第5話 災害
病室で意識を取り戻した黒崎は、手持ち無沙汰なまま天井をじっと見つめるしかなかった。悲しみと後悔の感情が心に交錯し、涙が彼の頬を伝って流れた。
その時、ベッドの傍に置かれた薄型テレビから、ニュースが突如として流れ始めた。ニュースキャスターは、緊張に満ちた面持ちで、震える声で報告を始めた。

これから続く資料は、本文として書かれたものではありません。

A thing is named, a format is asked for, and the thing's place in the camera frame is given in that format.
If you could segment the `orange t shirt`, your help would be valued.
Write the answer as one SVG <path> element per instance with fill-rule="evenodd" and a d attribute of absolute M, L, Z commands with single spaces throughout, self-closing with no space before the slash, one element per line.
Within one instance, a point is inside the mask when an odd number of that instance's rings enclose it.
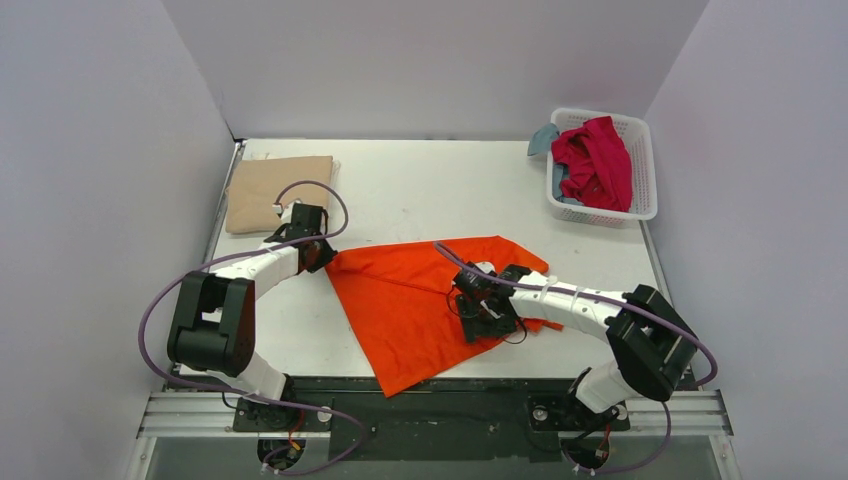
<path fill-rule="evenodd" d="M 342 251 L 325 271 L 385 396 L 487 352 L 448 306 L 459 269 L 430 241 Z"/>

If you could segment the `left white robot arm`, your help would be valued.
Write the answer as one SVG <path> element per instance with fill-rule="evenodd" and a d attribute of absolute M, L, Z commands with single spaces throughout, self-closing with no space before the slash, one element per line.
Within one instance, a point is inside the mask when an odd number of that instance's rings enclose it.
<path fill-rule="evenodd" d="M 326 208 L 295 202 L 258 255 L 212 272 L 193 271 L 179 285 L 169 358 L 261 401 L 259 416 L 275 430 L 295 423 L 299 405 L 285 394 L 289 377 L 255 352 L 256 303 L 282 281 L 334 259 L 337 251 L 322 237 L 328 220 Z"/>

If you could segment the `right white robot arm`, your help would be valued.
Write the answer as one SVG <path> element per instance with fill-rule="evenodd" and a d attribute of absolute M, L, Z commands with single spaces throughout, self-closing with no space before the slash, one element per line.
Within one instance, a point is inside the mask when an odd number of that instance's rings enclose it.
<path fill-rule="evenodd" d="M 544 320 L 609 346 L 611 361 L 581 373 L 565 402 L 567 419 L 580 429 L 593 427 L 625 400 L 669 400 L 698 350 L 692 330 L 647 285 L 631 292 L 592 290 L 520 265 L 496 273 L 473 262 L 460 268 L 452 285 L 470 343 Z"/>

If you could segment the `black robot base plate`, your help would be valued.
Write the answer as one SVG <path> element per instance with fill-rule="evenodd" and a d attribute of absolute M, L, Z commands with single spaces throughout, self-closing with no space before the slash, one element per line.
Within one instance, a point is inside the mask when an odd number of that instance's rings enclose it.
<path fill-rule="evenodd" d="M 532 462 L 601 466 L 610 434 L 663 435 L 662 406 L 617 402 L 602 413 L 580 405 L 571 379 L 436 379 L 386 397 L 364 378 L 297 377 L 284 401 L 306 409 L 230 399 L 232 431 L 256 433 L 257 455 L 274 469 L 323 460 Z"/>

「日本全土に突如として襲来した白い巨大な手の被害は、広範囲に及び、行方不明者は百万人を超えました。そして、残忍な現実として、死者の数は1000万人を超えるとの報告が入っています。」
レポーターは息を詰まらせながら続けた。
「この白い巨大な手が突如として姿を消しましたとの情報も入っており、今なおその正体や目的は謎のままです。警察や自衛隊は総力を挙げて被害の捜査と救助活動に当たっていますが、混乱と絶望が国中を覆っています。私たちはこの恐怖と闘わなければなりません。」
とリポータが告げると、停電が発生しテレビの電源が一瞬で消えた。
近くには家族がいて、怪我をした子供を抱きながら泣き叫んでいる。黒崎は言葉も出ず、ただただ固まっていた。

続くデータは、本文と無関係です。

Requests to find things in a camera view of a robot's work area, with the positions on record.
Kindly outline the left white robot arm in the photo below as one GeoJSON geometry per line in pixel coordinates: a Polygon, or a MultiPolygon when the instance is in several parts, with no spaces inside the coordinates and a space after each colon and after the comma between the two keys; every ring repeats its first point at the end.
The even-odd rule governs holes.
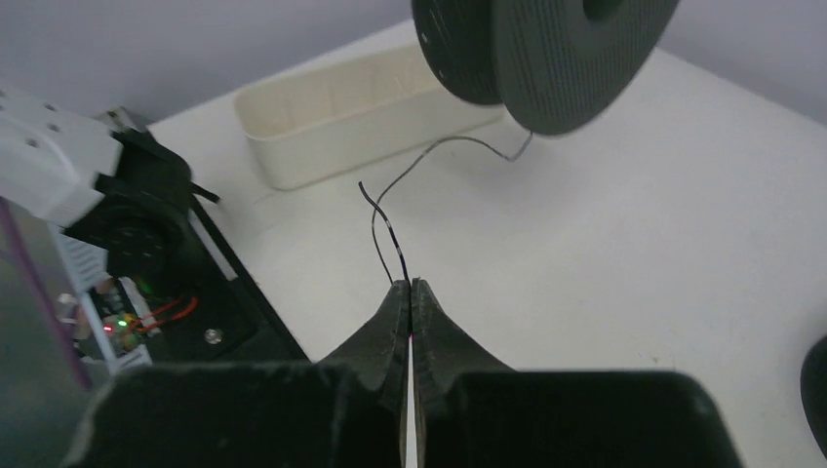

周りでは、被害に遭った人々が悲鳴を上げ、絶望の叫びが響き渡っていた。まるで地獄そのものだった。
黒崎は老人の言葉の真相を考え込んでいた。組織とは一体何なのか。アーサーウィリアムとはいったい誰なのか。
思考に耽っていると、窓の外で武装した機動隊が病院に忍び込んでいく様子が目に入った。何が起こっているのか、理解することができなかった。
機動隊が病院に入り込むと、重厚な男性の声がアナウンスされた。
「私たちは国家公安機動隊です。ここから特別な検査を実施します。受付までお越しください。反抗する方は国家反逆罪で逮捕されますので、覚えておいてください。こちらにはテロ組織との関係がある人物が入院しているとの報告がありました。その方を見つけるために、検査を行います。」
困惑をした老人の言葉と組織との関連性について考えをめぐらせていた黒崎は、病室にいる機動隊の一人が小銃を構えて彼に話しかけた。

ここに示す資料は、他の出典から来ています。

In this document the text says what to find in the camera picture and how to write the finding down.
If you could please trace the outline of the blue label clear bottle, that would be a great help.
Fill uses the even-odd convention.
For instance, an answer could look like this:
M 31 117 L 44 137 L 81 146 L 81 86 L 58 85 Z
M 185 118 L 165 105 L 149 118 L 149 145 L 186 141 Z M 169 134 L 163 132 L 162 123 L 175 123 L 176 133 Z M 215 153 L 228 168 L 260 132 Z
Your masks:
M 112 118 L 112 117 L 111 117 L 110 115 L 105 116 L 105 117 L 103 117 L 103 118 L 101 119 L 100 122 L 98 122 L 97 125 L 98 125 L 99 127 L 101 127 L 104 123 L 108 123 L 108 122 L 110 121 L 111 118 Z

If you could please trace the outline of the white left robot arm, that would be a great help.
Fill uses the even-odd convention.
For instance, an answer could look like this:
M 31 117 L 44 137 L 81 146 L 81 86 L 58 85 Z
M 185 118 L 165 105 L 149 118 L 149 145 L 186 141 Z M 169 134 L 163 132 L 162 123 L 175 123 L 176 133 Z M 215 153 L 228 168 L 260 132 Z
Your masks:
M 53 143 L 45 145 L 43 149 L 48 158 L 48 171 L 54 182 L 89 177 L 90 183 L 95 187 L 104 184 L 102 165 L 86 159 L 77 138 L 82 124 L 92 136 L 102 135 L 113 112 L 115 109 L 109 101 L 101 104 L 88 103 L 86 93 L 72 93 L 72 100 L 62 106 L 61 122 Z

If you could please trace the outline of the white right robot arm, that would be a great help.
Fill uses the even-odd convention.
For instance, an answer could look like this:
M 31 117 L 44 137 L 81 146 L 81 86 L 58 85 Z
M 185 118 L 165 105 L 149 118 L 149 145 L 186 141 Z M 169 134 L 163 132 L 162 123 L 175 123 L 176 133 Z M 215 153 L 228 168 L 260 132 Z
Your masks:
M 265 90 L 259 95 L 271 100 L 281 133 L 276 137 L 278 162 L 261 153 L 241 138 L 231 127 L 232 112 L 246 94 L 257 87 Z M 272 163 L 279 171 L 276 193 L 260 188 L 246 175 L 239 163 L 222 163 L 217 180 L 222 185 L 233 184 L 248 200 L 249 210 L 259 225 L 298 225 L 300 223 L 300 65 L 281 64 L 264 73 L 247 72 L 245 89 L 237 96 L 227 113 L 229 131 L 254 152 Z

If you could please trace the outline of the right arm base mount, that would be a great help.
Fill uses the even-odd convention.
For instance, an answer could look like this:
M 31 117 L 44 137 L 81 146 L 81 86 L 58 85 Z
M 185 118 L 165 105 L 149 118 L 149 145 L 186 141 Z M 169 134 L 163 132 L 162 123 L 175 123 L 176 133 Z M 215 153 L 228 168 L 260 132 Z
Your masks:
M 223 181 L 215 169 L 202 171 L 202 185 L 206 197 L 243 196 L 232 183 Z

「ここの病室に入院している人は受付にはこなくて良い。数分待てば検査する人が来ますので、大人しく受けていてください。」
その際、入ってきた機動隊の中には、母親を殺した人物がしていたドラゴンのタトゥーを持つ者がいて、それを見て黒崎は恐怖で慄いた。
黒崎の検査の順番が回ってきた。検査を行う機動隊は、温度計に似た機械を腰から取り出し、黒崎の手首にセンサを当てた。すると、機械から音が鳴り始めた。
音が鳴るにつれ、機動隊の顔が神妙になり、小銃がこちらに向けられてきた。